Bruselas se encuentra inmersa en un complejo debate político integral sobre la forma, el alcance y la magnitud de los requisitos de información sobre sostenibilidad. Independientemente del resultado, en XBRL International opinamos que, para que los mercados de la UE sigan siendo relevantes y competitivos, es necesario que la UE adopte plenamente la información digital.

XBRL International ha elaborado un documento informativo sobre la consulta de la Autoridad Europea de Valores y Mercados (ESMA) relativa a sus planes para la digitalización de los informes de sostenibilidad y la ampliación de la información financiera. Animamos a las partes interesadas a que aporten sus comentarios antes del 31 de marzo.

En nuestra opinión, en la era digital es vital que los reguladores:

  • Prioriza lo digital: Inline XBRL debe ser la única versión autorizada de los informes, utilizable tanto por personas como por máquinas. Esto requiere una visión clara.
  • Simplificar el cronograma: La presentación de informes digitales debería implementarse tan pronto como la ley lo exija, sin demoras innecesarias. Un breve período voluntario podría facilitar la transición, pero el enfoque gradual propuesto por la ESMA es demasiado complejo.
  • Priorice la calidad de los datos. Los reguladores deben respaldar la calidad mediante mecanismos de retroalimentación eficaces: aplicación inteligente de la ley, transparencia y orientación, no una burocracia excesiva. Las empresas deben pasar de una mentalidad basada en papel a una digital.
  • Replantear la carga: La verdadera carga de trabajo en la elaboración de informes no reside en el etiquetado, sino en la obtención, consolidación y aprobación de enormes cantidades de datos. En comparación, el etiquetado digital solo añade una pequeña cantidad de trabajo adicional, pero facilita la localización y utilidad de los informes. La UE está años por detrás de EE. UU. y Japón (y muchos otros países) en este aspecto.

La nota informativa ofrece un análisis más detallado y varias recomendaciones, incluyendo reflexiones iniciales sobre nuestra respuesta formal a la ESMA.

Esto no se limita a Europa. Este enfoque de la información digital es importante a nivel mundial.
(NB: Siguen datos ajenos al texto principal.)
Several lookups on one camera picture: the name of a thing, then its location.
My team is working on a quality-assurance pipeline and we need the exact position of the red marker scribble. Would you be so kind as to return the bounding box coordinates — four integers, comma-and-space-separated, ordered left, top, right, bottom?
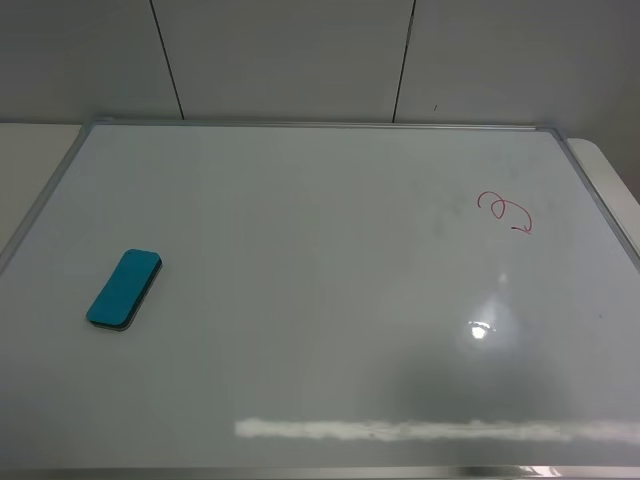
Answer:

Abogamos por políticas más sencillas y claras, no por un sistema excesivamente técnico y complejo.

La Comisión Europea ya está avanzando con la presentación de informes digitales, como se comprobó con la Brújula de la Competitividad. Las próximas Enmiendas Ómnibus podrían ajustar el alcance de la Directiva sobre Informes de Sostenibilidad Corporativa (CSRD) y facilitar la presentación de informes a las entidades más pequeñas. La ESMA debería alinear la información digital con la legislación sobre divulgación de información, ni más ni menos.



Nuevo estándar global para las firmas digitales

Los informes corporativos proporcionan información vital sobre el desempeño empresarial, influyendo en una amplia gama de decisiones de inversores, reguladores, acreedores, clientes y otras partes interesadas. Estos informes pueden tener un impacto enorme en el valor y la reputación de una organización. Es fundamental que los usuarios confíen plenamente en su integridad, con la certeza de que los datos corporativos son fiables y los informes de auditoría son auténticos.

Actualmente, quienes acceden a la información financiera suelen carecer de una conexión verificable entre un informe regulatorio y su emisor o auditor. Históricamente, esta conexión se basa en afirmaciones de la empresa. Los usuarios deben aceptar los informes con confianza, lo que puede dar lugar a manipulación por parte de agentes malintencionados y a la desconfianza de los usuarios. Para abordar este problema, existe una creciente necesidad de establecer un mayor nivel de confianza digital en la información corporativa.

Si bien podríamos considerar razonablemente que el riesgo de que la gerencia manipule un informe de auditoría antes de presentarlo al regulador es remoto, tales incidentes, aunque poco frecuentes, pueden tener un impacto significativo. Además, con el auge de la digitalización en todos los ámbitos de la vida, aumenta la preocupación por la ciberseguridad. El riesgo de que un informe corporativo (o un informe de auditoría relacionado) sea manipulado por un ciberdelincuente también es relativamente bajo, pero está aumentando a medida que la ciberdelincuencia se vuelve más sofisticada. El impacto de las acciones de un ciberdelincuente, tanto en términos de pérdidas potenciales para el emisor como en la confianza general en un mercado regulado, podría ser extremadamente grave. Por lo tanto, es hora de que los reguladores y los responsables políticos consideren medidas de protección adicionales.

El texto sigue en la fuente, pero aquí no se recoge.